Britain’s response to these disasters is to launch a major expansion in planned military and naval activity. Known as ‘persistent global engagement’ the 2021 Integrated Review of Security, Defence, Development and Foreign Policy, increased the UK nuclear stockpile by over 40% at the expense of a massive cut in its’ overseas aid budget. The deployment of the Royal Navy’s new Carrier Strike Group within a huge US naval exercise in the South China Sea in 2021 was a manifestation of a new aggressive projection of British power across the world.

Yet the UK International Climate Finance scheme (ICF), administered by 4 UK government Departments, directly contradicts this strategy and rightly states on the current government website that “Investing our climate finance today helps reduce costs tomorrow. Every £1 invested well in climate-related risk reduction saves more than £3 (and up to £50) in avoided disaster impacts. Similarly, every pound spent cutting CO2 pays for itself between five- and twenty-fold by offsetting the future costs of climate change”

These schemes to slow and reverse climate change, represent overwhelmingly better value for money than a securitised military approach that seeks to address only the symptoms of a changing climate in the form of increasing conflict across the Global South. And yes there are good UK sponsored current initiative such as Blue Forests Programme – Mangrove restoration – Madagascar and several others.

However, UK and global efforts to tackle climate change actually stalled in 2022. The Climate Change Committee summed up its verdict as “Climate Change has arrived – yet the country is still strikingly unprepared” and that there is “scant evidence of delivery against the nation’s ‘Net Zero’ goals”.

Whilst UK stalls ,other countries nearby are running credible programmes.  For example the ‘Water, Peace, & Security Partnership’ (WPS) based in Holland states – “We want to positively influence communities and stakeholders, both at national- and county level, to find sustainable solutions to prevent and resolve water-related conflicts.

But who is paying for these bonanzas which are generated by arms orders placed by governments for shipment to Ukraine and to support the huge increases in defence spending. It seems that it is you and I. Every basic service worker asking for a salary linked to inflation is now said to be unaffordable. Nurses are paying, junior doctors are paying, teachers are paying.  Local Authorities budgets are not sufficient to fulfil their social responsibilities. Other vital public service workers too.  They and others have been subsidising extravagant defence spending for many years.  Who has ever heard a government say that this war or this aircraft carrier is unaffordable?  The government is unable to do so whilst it continues to be part of NATO and the cornerstone ally of US military strategy. US General & President Dwight D. Eisenhower advised:  “We will bankrupt ourselves in the vain search for absolute security – War settles nothing”.

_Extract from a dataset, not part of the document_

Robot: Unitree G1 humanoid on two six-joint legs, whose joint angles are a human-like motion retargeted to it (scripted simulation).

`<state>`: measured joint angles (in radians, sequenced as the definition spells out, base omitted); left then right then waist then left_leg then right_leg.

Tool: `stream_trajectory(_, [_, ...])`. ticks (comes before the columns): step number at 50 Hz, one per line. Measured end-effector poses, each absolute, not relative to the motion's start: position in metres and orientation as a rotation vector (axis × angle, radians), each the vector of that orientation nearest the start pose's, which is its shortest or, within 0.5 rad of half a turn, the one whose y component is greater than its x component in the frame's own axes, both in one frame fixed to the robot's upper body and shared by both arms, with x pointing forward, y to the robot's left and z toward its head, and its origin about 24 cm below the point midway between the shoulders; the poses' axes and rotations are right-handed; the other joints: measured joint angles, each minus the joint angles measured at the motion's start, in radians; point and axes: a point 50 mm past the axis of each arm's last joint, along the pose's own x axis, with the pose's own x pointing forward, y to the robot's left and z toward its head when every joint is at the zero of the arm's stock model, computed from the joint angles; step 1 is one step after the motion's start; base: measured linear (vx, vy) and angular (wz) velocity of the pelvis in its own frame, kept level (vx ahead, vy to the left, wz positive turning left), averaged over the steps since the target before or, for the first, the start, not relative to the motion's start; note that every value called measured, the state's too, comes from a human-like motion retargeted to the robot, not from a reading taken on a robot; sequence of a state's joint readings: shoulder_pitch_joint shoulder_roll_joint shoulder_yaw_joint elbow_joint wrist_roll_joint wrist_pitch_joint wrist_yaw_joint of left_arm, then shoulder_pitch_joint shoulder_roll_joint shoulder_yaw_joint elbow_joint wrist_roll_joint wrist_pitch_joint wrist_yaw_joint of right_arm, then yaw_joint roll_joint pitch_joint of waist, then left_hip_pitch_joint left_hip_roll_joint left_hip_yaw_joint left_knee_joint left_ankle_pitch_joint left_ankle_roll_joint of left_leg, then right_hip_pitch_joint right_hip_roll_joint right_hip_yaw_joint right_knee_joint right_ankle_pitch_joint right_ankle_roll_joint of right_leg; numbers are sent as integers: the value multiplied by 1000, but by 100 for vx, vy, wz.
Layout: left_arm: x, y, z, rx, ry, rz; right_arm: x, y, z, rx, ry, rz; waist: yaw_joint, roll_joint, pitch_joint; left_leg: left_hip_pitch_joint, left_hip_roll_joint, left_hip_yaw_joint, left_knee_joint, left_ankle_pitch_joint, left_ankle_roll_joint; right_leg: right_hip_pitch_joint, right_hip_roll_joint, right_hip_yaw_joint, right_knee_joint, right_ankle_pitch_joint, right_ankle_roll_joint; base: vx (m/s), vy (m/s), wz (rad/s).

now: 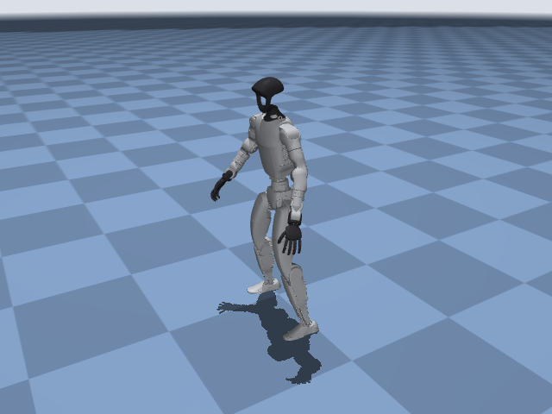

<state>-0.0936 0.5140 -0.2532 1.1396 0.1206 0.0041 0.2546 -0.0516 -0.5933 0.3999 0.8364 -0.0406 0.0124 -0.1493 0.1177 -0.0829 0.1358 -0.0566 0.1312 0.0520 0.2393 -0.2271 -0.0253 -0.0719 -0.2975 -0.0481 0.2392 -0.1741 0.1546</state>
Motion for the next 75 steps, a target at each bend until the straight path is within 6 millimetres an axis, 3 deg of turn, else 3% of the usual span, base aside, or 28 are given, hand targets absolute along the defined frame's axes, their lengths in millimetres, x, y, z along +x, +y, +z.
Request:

How do we get our own youth to join up?  Britain has not conscripted its soldiers since 1963, which is why it recruits boys of 12 to join one of  1,700 government sponsored Cadet Corps detachments all over the country.  At 15 years and 7 months they can commit to join as a regular army soldier for entry at the age of 16.  I would like to bet that almost every one of those young people is joining, yes for adventure, but also because they believe that force can be used for good against those destructive elements in the world. I did – we were going to “keep the peace”.

Was General Smedley right to call war “A Racket” –  it was certainly a crude description but then it was and is the only business  in which profits are reckoned in cash and the losses in the legalised murder of soldiers, civilians, children, and above all the potential destruction of our planet.

Last work from General Eisenhower in 1945 was:

“I think that people want peace so much that one of these days government had better get out of their way and let them have it.”

Yes it seems it IS up to us, the people.